I finally got through to the help desk. The technician sounds even more tired than I am. He’s probably reset 49 passwords today already. He asks me for my employee ID number, my mother’s maiden name, and the name of my first pet. I tell him. He pauses.

“That’s not the pet we have on file,” he says. I feel the heat rising in my neck. “I have two dogs. Did I put Rex or Buster?” “I can’t tell you that, sir. For security reasons.” I’m now arguing about the existence of a dog that died in 2009.

– The Kafkaesque Queue

Eventually, I convince him I am who I say I am.
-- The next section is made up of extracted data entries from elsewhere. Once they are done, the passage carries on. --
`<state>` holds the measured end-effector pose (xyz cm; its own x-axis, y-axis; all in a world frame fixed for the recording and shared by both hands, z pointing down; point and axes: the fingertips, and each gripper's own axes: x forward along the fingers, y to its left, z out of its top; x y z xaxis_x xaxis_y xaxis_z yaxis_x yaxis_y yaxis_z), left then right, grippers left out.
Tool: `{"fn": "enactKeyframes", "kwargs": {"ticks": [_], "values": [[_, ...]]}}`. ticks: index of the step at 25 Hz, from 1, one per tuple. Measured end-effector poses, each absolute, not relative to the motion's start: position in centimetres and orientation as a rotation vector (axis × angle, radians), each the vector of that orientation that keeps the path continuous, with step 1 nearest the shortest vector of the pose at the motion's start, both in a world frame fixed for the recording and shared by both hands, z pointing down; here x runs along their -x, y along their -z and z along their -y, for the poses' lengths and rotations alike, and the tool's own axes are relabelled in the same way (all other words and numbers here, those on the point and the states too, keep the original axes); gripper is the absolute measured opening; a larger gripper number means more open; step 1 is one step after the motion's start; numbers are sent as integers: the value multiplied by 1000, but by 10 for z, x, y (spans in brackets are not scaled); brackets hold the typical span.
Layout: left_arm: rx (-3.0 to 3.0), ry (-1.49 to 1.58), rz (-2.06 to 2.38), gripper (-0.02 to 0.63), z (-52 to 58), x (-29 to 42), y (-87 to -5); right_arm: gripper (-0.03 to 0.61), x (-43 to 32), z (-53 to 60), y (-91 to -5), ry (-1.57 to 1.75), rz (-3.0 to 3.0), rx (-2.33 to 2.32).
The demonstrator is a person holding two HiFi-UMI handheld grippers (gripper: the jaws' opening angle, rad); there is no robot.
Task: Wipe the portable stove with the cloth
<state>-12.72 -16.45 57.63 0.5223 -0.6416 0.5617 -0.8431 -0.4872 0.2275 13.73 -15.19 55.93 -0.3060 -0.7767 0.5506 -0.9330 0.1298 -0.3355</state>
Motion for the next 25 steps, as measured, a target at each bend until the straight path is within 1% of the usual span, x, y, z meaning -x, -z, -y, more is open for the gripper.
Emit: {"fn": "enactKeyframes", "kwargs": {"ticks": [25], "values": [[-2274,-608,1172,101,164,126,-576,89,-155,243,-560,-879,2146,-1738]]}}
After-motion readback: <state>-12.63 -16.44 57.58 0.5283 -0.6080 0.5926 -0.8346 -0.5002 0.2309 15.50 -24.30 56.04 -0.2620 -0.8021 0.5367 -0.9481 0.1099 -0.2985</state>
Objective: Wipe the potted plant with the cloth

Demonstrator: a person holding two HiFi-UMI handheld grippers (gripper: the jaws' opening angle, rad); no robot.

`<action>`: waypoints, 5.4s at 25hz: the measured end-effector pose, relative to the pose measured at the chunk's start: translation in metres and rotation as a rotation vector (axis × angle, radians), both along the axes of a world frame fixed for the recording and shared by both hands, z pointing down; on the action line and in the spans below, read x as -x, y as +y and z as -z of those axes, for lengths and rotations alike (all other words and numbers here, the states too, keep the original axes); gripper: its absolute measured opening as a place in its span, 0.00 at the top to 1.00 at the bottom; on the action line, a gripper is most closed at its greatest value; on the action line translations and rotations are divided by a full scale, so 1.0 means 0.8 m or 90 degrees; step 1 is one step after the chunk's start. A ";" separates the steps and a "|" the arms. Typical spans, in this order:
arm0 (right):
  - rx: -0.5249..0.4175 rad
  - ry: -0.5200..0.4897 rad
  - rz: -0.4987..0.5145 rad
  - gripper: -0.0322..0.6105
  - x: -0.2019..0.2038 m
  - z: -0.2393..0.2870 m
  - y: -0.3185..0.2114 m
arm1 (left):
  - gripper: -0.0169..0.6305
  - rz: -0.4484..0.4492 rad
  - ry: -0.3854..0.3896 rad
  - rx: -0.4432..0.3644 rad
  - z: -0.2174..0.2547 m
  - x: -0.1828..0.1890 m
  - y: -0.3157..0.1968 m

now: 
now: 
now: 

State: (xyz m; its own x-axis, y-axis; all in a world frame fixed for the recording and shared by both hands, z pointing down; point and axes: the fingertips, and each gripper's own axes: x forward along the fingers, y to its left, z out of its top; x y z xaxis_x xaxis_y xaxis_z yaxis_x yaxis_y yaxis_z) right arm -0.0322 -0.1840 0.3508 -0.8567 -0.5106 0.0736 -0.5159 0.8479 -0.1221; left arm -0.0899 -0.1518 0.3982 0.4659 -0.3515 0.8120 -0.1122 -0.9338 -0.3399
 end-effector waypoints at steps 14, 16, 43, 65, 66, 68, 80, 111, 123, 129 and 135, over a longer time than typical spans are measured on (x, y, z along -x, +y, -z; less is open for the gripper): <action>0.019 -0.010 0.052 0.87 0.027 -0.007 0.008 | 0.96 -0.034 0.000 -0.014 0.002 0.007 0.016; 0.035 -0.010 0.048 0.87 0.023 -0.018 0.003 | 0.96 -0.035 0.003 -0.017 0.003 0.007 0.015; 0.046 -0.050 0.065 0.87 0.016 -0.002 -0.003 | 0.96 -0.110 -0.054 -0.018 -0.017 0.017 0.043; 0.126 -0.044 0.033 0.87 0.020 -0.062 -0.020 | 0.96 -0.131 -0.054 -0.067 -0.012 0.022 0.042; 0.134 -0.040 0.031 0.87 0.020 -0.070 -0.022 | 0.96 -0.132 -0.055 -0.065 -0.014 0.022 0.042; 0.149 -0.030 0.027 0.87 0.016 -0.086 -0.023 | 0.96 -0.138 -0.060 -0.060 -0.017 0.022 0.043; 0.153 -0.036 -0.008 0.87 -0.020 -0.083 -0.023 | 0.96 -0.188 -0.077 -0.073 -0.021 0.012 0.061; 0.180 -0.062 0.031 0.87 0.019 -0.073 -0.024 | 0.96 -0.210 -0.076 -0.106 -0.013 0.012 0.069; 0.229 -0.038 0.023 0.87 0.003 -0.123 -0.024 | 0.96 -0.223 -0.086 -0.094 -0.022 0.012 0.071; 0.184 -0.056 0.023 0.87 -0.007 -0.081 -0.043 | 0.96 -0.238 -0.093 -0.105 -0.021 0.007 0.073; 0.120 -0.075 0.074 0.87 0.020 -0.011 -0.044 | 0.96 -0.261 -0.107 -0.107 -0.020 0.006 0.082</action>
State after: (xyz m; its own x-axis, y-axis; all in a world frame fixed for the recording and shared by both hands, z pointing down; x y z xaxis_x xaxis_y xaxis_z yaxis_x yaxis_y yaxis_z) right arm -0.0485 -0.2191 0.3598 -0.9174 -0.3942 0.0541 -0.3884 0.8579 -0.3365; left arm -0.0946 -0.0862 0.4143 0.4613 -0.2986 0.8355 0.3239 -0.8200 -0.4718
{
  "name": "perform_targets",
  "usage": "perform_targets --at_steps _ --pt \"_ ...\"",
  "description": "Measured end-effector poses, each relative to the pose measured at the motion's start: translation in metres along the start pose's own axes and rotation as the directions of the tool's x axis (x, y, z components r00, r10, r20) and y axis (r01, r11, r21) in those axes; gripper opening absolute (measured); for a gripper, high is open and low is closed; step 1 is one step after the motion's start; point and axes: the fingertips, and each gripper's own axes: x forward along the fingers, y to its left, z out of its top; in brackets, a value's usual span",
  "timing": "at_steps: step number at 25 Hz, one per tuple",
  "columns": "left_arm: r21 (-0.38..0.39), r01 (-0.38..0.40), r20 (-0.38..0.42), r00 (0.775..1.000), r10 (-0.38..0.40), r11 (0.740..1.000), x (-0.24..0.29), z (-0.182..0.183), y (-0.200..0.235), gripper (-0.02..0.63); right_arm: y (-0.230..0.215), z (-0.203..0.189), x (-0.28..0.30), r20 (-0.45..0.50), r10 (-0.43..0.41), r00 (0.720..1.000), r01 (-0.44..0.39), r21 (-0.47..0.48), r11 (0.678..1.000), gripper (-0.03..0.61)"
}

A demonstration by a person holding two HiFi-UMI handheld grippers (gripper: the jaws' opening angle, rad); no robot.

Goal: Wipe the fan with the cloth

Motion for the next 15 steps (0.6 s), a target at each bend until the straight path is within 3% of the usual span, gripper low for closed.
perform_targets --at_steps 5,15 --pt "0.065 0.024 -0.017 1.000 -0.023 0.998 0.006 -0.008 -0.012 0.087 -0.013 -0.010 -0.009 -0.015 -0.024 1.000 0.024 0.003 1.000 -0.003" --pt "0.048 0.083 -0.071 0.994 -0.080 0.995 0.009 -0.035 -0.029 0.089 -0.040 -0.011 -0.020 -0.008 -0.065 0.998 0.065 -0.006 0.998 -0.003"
He resets my password to a temporary one: “ChangeMe123!”. “You’ll have to change that immediately,” he warns. I hang up. I log in. The system prompts me for a new password. It must be 19 characters. It cannot contain my name. It must contain a symbol, a number, an uppercase letter, and a blood sacrifice.

The Builders vs. The Walls

We build these systems to protect our data, but we forget that data is only useful if people can actually reach it. When the walls get too high, we don’t just keep out the enemies. We keep out the builders, the thinkers, and the people like Miles T.J., who just want to make sure the gears keep turning without being crushed by the weight of the clock itself.

In the end, the most dangerous vulnerability in any network isn’t an open port or an unpatched server. It’s a workforce that has been trained to see security as an obstacle to be bypassed rather than a standard to be upheld. And until we start writing policies for the people who actually use the computers, the sticky note will remain the most powerful hacking tool in the world.